▶ _Task to complete_:
Pictures appear among the records. Write out all else exactly as it stands.

[Entries taken from a collection]
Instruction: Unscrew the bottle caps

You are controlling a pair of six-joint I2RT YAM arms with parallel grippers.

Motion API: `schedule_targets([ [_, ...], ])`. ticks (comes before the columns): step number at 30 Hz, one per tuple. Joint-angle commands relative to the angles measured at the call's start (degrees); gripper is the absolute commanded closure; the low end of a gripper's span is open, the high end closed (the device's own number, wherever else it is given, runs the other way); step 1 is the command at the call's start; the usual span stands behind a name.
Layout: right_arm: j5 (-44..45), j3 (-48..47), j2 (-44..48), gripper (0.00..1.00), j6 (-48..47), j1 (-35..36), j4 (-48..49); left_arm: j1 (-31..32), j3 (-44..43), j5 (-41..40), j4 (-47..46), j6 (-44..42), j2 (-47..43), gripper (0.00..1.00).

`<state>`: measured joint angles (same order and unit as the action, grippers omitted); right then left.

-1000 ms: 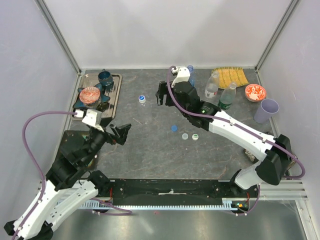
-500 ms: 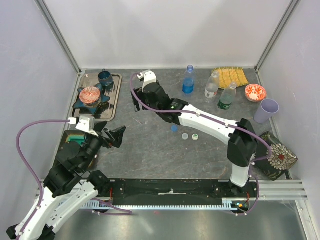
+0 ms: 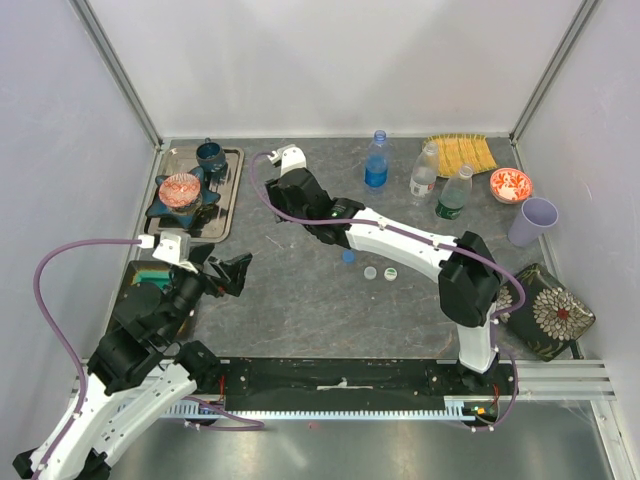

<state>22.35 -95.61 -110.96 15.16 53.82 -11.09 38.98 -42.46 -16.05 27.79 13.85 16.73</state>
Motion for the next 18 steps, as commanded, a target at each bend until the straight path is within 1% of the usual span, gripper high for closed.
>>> schedule_targets([
  [1,1.8,-1.0,-0.4,0.55,-1.0,0.0,3.7,0.0,-0.4,-0.2,-0.2,0.7,0.9,0.01],
  [4,2.3,0.9,1.4,0.71,-1.0,-0.1,4.4,0.0,-0.3,-0.2,-0.5,0.3,1.5,0.0],
  [6,2.8,2.4,4.2,0.76,-0.7,-0.1,4.5,0.0,-0.4,-0.2,-1.0,-0.3,1.8,0.0],
  [7,3.0,4.7,5.8,0.8,-0.6,-0.1,4.6,0.0,-0.5,-0.2,-1.2,-0.6,2.3,0.0],
  [9,3.1,7.7,11.7,0.86,0.0,0.0,4.5,0.0,-1.0,-0.5,-2.2,-1.8,2.9,0.0],
  [10,2.4,10.9,14.1,0.92,0.2,-0.1,4.3,0.0,-1.2,-0.6,-2.8,-2.2,3.6,0.0],
  [11,2.0,12.4,18.9,0.95,0.6,-0.2,3.4,0.0,-1.7,-0.7,-3.8,-2.9,4.7,0.0],
  [13,-0.3,15.1,23.4,1.0,1.5,-0.3,1.3,0.0,-2.5,-1.0,-5.5,-3.7,6.4,0.0],
  [14,-1.3,15.5,27.0,1.0,1.7,-0.4,-2.2,0.0,-2.8,-1.1,-6.5,-4.6,8.5,0.0],
  [15,-2.6,15.5,28.5,1.0,2.1,-0.4,-4.0,0.0,-3.2,-0.8,-8.5,-5.1,9.7,0.0],
  [16,-4.6,15.3,30.0,1.0,2.8,-0.6,-7.9,0.0,-4.3,-0.5,-9.5,-5.4,10.9,0.0],
  [18,-7.0,15.2,33.9,1.0,3.6,-0.7,-10.9,-0.2,-5.9,1.7,-12.1,-5.7,15.5,0.0],
])
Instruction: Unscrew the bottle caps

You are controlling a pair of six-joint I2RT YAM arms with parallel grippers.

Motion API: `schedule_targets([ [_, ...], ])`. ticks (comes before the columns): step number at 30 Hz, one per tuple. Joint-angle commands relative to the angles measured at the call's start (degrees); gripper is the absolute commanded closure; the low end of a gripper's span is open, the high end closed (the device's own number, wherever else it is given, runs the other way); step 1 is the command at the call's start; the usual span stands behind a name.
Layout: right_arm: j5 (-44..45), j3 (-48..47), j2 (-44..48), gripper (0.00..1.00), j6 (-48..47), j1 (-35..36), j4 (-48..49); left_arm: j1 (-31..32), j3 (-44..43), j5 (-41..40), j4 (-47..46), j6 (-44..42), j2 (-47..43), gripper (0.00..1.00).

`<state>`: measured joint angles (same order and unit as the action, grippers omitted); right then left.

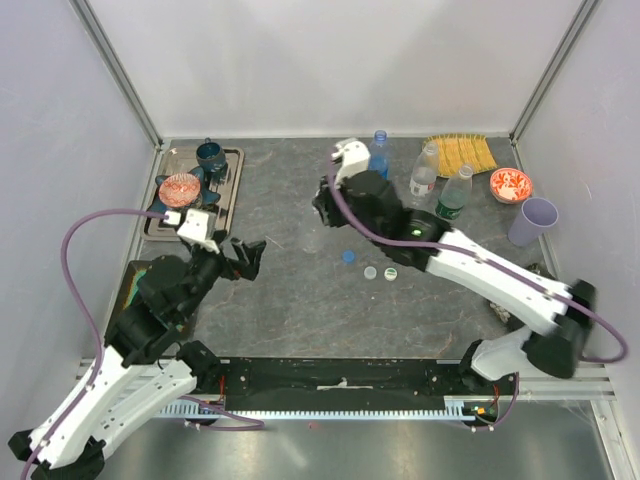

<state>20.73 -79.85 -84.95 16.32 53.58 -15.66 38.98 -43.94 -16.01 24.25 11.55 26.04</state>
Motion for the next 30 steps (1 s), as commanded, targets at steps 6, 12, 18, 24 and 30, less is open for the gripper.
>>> schedule_targets([
  [6,-22.3,0.6,15.2,1.0,8.1,-4.9,-9.8,-1.9,-13.3,19.6,-14.0,-0.3,17.1,0.01],
  [12,-29.3,3.5,20.2,1.0,10.2,-7.5,-7.0,-9.8,-15.6,51.2,-29.2,9.4,23.3,0.01],
  [18,-35.1,4.4,22.9,1.0,12.1,-7.9,-3.9,-11.6,-15.6,70.7,-35.8,12.5,28.8,0.01],
  [24,-37.3,3.1,23.9,1.0,12.6,-8.0,-1.8,-11.5,-13.0,79.6,-37.0,11.5,30.6,0.01],
  [30,-40.0,2.3,24.4,1.0,14.4,-8.0,1.5,-10.9,-11.6,80.3,-36.2,9.4,31.3,0.01],
])
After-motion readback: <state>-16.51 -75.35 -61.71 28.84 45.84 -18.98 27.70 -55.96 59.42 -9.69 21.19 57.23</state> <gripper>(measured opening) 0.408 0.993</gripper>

▶ _Problem solution_:
Instruction: Unscrew the bottle caps

You are controlling a pair of six-joint I2RT YAM arms with parallel grippers.

Motion API: `schedule_targets([ [_, ...], ])`. ticks (comes before the columns): step number at 30 Hz, one per tuple. Joint-angle commands relative to the angles measured at the call's start (degrees); gripper is the absolute commanded closure; the low end of a gripper's span is open, the high end closed (the device's own number, wherever else it is given, runs the other way); step 1 is the command at the call's start; the usual span stands behind a name.
Layout: right_arm: j5 (-44..45), j3 (-48..47), j2 (-44..48), gripper (0.00..1.00), j6 (-48..47), j1 (-35..36), j4 (-48..49); left_arm: j1 (-31..32), j3 (-44..43), j5 (-41..40), j4 (-47..46), j6 (-44..42), j2 (-47..43), gripper (0.00..1.00).

`<state>`: measured joint angles (same order and unit as the action, grippers omitted); right then left.

-1000 ms: 
-500 ms: 
+0 ms: 

<state>22.35 -95.61 -110.96 15.16 53.82 -11.09 38.98 -42.46 -16.05 27.79 13.85 16.73</state>
Motion for the next 18 steps, as commanded, a target at each bend until the straight path is within 1% of the usual span, gripper high for closed.
>>> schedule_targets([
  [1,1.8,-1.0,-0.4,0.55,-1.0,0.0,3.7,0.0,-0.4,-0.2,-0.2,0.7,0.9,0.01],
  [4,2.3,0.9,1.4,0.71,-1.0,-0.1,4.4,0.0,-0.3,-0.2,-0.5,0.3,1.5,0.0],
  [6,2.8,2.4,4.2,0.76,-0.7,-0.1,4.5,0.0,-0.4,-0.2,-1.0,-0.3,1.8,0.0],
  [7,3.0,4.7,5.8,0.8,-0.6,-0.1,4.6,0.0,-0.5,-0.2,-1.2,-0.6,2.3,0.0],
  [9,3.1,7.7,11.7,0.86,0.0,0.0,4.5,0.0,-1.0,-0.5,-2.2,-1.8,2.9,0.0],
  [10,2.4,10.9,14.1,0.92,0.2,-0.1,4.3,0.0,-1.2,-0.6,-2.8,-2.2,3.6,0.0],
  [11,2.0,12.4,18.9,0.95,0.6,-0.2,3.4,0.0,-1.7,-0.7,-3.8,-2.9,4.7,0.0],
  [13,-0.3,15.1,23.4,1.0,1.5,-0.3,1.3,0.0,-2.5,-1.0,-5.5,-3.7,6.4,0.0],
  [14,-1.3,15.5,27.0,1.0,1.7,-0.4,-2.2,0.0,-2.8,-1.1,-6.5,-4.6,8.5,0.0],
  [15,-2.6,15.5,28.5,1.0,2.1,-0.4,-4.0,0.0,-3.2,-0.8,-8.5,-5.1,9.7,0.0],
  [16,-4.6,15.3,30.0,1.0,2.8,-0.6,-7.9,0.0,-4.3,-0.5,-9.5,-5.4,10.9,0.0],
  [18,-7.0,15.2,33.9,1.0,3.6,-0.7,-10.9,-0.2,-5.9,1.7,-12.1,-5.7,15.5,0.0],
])
Instruction: Unscrew the bottle caps

You are controlling a pair of six-joint I2RT YAM arms with parallel grippers.

Motion API: `schedule_targets([ [_, ...], ])`. ticks (comes before the columns): step number at 30 Hz, one per tuple. Joint-angle commands relative to the angles measured at the call's start (degrees); gripper is the absolute commanded closure; the low end of a gripper's span is open, the high end closed (the device's own number, wherever else it is given, runs the other way); step 1 is the command at the call's start; the usual span stands behind a name.
Layout: right_arm: j5 (-44..45), j3 (-48..47), j2 (-44..48), gripper (0.00..1.00), j6 (-48..47), j1 (-35..36), j4 (-48..49); left_arm: j1 (-31..32), j3 (-44..43), j5 (-41..40), j4 (-47..46), j6 (-44..42), j2 (-47..43), gripper (0.00..1.00).

`<state>`: measured joint angles (same order and unit as the action, grippers omitted); right then left.


<state>20.73 -79.85 -84.95 16.32 53.58 -15.66 38.98 -43.94 -16.01 24.25 11.55 26.04</state>
Motion for the next 30 steps (1 s), as commanded, targets at steps 6, 12, 18, 24 and 30, less is open for the gripper.
>>> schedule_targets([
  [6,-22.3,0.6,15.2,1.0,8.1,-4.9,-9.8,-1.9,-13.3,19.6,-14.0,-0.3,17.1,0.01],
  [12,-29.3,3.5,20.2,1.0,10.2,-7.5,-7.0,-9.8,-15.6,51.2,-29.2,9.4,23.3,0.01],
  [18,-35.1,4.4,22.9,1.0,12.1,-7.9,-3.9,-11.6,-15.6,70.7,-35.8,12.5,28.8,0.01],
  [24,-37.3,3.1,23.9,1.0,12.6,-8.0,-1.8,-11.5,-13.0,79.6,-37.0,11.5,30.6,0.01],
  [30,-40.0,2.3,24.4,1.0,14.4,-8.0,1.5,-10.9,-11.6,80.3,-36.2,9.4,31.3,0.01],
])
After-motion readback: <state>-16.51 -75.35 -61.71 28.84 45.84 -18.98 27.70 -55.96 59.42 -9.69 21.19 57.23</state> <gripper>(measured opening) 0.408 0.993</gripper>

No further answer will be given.